Fix the attribute name in one more place

Attempting to clarify some things.

Prior to any of my prefer vector width changes, the TTI interface informed the loop vectorizer about the maximum register width in hardware via the getRegisterBitWidth method. The loop vectorizer uses this information as a guideline, but not a strict limit of what types it can create. My understanding is that there are two modes, the default mode finds the largest scalar width of loads, stores, and phis within the loop. It then determines how many of this scalar type fit in the register width received from TTI. This determines the VF factor. The second mode, called maximize bandwidth, uses the smallest scalar width instead. I'm not sure if that's still restricted to loads, store, and phis or not.

So for both modes, if there are any larger scalar types in the loop, those types will be multiplied by the VF factor and cause the vectorizer to create types that are larger than the maximum hardware register size. These types will exist all the way to codegen, and it is up to the SelectionDAG type legalization process or target specific DAG combines to split these larger operations. In some cases the larger types are used to represent idioms that contain extends and truncates that we were able to combine to more complex instructions without doing a split.

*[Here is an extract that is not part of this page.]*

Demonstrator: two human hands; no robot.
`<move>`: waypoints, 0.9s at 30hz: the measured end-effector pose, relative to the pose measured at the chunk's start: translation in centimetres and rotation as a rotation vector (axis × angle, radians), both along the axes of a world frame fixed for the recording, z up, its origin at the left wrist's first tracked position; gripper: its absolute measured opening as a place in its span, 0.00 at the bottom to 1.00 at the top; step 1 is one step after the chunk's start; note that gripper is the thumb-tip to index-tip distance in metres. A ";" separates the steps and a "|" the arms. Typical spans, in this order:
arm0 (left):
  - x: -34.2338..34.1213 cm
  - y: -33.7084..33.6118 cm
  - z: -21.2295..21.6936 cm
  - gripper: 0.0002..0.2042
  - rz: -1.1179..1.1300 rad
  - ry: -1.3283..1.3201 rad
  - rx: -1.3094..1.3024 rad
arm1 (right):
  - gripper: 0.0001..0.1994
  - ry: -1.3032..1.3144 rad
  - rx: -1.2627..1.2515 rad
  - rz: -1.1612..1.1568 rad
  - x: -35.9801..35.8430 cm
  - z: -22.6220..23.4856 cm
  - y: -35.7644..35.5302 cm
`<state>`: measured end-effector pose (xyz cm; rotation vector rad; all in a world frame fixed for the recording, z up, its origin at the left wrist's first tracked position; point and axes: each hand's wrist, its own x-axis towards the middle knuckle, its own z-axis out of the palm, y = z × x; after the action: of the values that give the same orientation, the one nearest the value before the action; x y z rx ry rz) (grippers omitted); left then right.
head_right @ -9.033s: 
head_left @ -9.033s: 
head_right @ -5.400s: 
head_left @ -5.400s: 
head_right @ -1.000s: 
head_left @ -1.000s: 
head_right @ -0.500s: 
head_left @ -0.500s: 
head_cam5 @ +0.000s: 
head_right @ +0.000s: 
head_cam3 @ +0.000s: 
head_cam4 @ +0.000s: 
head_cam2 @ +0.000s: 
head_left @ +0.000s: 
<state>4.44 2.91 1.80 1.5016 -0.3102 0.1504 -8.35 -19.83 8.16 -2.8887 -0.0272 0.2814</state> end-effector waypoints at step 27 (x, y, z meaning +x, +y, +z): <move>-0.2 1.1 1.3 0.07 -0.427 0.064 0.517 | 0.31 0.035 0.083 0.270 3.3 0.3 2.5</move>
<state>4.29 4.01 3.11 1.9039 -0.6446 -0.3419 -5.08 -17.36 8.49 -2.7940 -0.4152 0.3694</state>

X86 probably has more pre type legalization target specific DAG combines here than most other targets. And we are doing our own splitting for type legalization in some of these combines. This prevents the type legalizer from needing to deal with target specific nodes. Though the type legalizer is capable of calling ReplaceNodeResults and LowerOperation for target specific nodes.

In addition to the vectorizer, I've believe I've seen evidence of InstCombine creating larger types when it canonicalizes getelementptrs to have pointer width types by inserting sign extends. This shows up in vector GEPs used by gather and scatter intrinsics. So if the GEP used a v16i32 index, InstCombine will turn it into v16i64. X86 tries to remove some of these extends with a DAG combine, but we're not great at finding a uniform base address for gathers which causes the extend to be hidden. So we end up spltting gathers when their result type is the maximum hardware register width, but their index is twice as large.

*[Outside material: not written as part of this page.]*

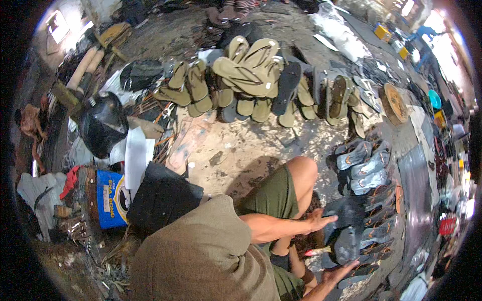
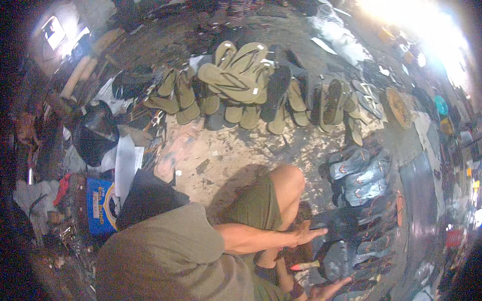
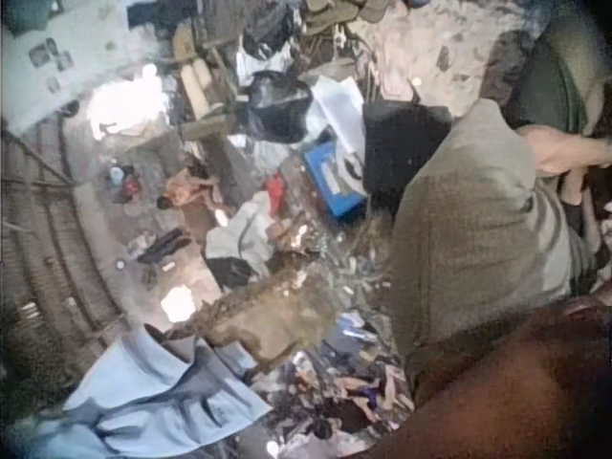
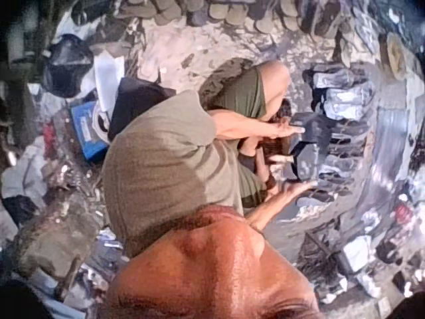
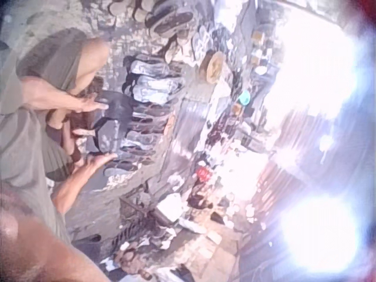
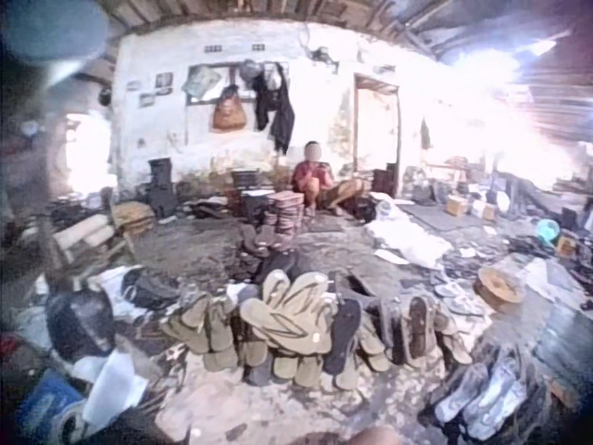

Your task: The person sits on the floor and applies glue to the soles of flip-flops using a brush, then places them aside. The person also picks up and handles flip-flop straps and other footwear components.

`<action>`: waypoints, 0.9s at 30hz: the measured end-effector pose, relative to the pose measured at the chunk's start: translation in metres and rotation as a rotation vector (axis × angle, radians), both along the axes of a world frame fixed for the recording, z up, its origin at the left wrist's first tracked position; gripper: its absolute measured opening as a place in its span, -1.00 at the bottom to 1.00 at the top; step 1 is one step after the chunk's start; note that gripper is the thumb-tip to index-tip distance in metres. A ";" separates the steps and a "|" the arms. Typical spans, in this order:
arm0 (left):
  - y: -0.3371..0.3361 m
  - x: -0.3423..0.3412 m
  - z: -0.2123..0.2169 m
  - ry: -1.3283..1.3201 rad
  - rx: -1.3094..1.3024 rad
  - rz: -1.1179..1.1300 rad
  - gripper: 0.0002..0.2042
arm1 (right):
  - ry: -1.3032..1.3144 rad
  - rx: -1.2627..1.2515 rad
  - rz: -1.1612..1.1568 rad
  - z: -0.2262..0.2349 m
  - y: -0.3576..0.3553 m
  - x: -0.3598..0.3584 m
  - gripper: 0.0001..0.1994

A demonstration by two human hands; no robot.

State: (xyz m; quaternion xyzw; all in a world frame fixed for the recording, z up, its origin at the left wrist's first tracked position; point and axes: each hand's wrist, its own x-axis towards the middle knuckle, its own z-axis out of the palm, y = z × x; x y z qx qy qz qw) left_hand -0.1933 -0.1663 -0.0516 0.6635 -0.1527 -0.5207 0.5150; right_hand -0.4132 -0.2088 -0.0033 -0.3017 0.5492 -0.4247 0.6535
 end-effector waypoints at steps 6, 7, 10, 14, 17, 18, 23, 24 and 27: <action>0.000 0.071 0.087 0.101 -0.842 0.154 -0.37 | 0.214 -0.368 0.074 0.126 -0.022 0.042 0.06; 0.011 0.090 0.109 0.099 -0.936 0.168 -0.40 | 0.451 -0.550 0.123 0.131 -0.031 0.041 0.03; 0.073 0.158 0.157 0.023 -0.836 0.118 -0.39 | 0.901 -1.216 0.367 0.124 -0.073 0.041 -0.06; 0.169 0.225 0.148 0.135 -0.692 0.347 -0.49 | 0.172 -0.680 0.604 0.166 -0.016 0.172 -0.17; 0.276 0.263 0.130 0.300 -0.587 0.706 -0.56 | -0.147 -0.427 0.754 0.183 0.017 0.220 -0.19; 0.315 0.277 0.110 0.262 -0.527 0.793 -0.56 | -0.143 -0.484 0.804 0.182 0.019 0.228 -0.20; 0.480 0.287 0.023 0.138 -0.401 1.107 -0.45 | -0.054 -0.420 0.743 0.155 -0.033 0.216 -0.24; 0.505 0.289 -0.002 0.088 -0.279 1.236 -0.42 | -0.019 -0.421 0.723 0.153 -0.043 0.216 -0.25; 0.543 0.296 -0.032 0.107 -0.129 1.252 -0.19 | 0.080 -0.475 0.706 0.156 -0.058 0.231 -0.26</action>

Based on this current behavior of IR passes with respect to hardware vector width and the fact that codegen already has to handle illegal types. So the first part of my changes(prefer-vector-width), make the vectorizer behavior similar between prefer-vector-width=256 on an avx512f target and an avx2 target by making getRegisterBitWidth return 256 in both cases. So under prefer-vector-width=256, the vectorizer will calculate the same VF factor it would for an AVX2 target, and it will still generate wider types for some things just like it does for AVX2. With just prefer-vector-width, when the IR gets to codegen we end up emitting 512 bit operations for these wider types because the type legalization process can't enforce prefer-vector-width. This is because codegen has no knowledge of the source of the vectors in the IR. They may have come from the vectorizer or they may have been present in the original source code. If they were in the original source code, they might be used by target specific intrinsics, or function parameters, or return types. In those cases we would need to ensure we emit 512 bit vectors or the intrinsics won't assemble or we could have mismatched ABI between two different translation units if one is compiled with prefer-vector-width and one isn't.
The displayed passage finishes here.